He's never tried to talk me out of it, though. Mads would have. Mads would hate this. Hate it, hate it, hate it.

Alex asks me how I felt when I woke up this morning.

"I didn't wake up this morning," I say. "I don't remember the last time I slept. But I'm sure. You don't have to ask again."

He indulges me while I write the last of it down.

I saw my brother today. I caught him alone on patrol where they said he would be—there are rebel eyes everywhere.
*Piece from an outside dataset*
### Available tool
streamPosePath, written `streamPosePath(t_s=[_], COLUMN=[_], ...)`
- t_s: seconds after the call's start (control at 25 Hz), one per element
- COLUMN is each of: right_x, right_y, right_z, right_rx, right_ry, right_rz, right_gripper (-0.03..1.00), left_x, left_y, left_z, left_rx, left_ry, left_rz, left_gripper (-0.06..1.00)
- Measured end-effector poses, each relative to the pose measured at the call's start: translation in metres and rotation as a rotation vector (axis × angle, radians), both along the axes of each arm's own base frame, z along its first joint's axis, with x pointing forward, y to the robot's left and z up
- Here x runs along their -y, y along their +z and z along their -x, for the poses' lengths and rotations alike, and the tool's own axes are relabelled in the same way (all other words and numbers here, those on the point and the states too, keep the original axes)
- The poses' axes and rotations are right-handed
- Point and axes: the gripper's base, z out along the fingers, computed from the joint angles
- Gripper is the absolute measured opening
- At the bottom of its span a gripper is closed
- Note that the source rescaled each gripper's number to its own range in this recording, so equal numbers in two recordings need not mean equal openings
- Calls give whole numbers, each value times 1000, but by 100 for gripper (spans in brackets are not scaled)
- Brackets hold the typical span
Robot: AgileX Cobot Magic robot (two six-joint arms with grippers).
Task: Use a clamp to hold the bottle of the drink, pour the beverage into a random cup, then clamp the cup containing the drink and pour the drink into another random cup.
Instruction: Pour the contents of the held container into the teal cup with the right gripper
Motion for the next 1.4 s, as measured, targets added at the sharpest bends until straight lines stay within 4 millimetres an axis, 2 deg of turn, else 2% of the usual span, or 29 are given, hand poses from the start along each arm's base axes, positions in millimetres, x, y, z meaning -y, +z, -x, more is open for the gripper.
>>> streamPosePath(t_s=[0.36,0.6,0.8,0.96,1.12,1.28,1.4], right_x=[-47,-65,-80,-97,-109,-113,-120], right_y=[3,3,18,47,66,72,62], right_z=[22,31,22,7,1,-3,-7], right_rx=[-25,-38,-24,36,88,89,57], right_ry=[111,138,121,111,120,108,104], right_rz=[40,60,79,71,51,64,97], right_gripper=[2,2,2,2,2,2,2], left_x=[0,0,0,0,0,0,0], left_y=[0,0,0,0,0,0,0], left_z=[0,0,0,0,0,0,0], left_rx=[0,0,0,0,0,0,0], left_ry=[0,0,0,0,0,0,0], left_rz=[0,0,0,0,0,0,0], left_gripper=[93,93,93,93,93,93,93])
They are how I got my bike, how I found my brother, how I got there to see him today. It was all arranged. I arrived by truck, bike in the back, ready to give it to Jule.

I thought: I have to say it so he understands. He has to understand.

He has to.

He wasn't glad to see me. I didn't expect him to be. He was surprised, confused, and so grown up I thought this man in the police uniform couldn't possibly be my brother, but the name tag said "J. FISHER, 1st Lt." He resembled our dad, but our dad never looked that severe and would have never worn a uniform like that.

I'd said it all as plainly and clearly as I could without telling him too much, but he still didn't get it.

"What the fuck are you talking about? What happened? Where the hell have you been? My C.O. has been on my ass wanting to know about you. I was damn near arrested."

"The bike is yours," I said. "Take it and go."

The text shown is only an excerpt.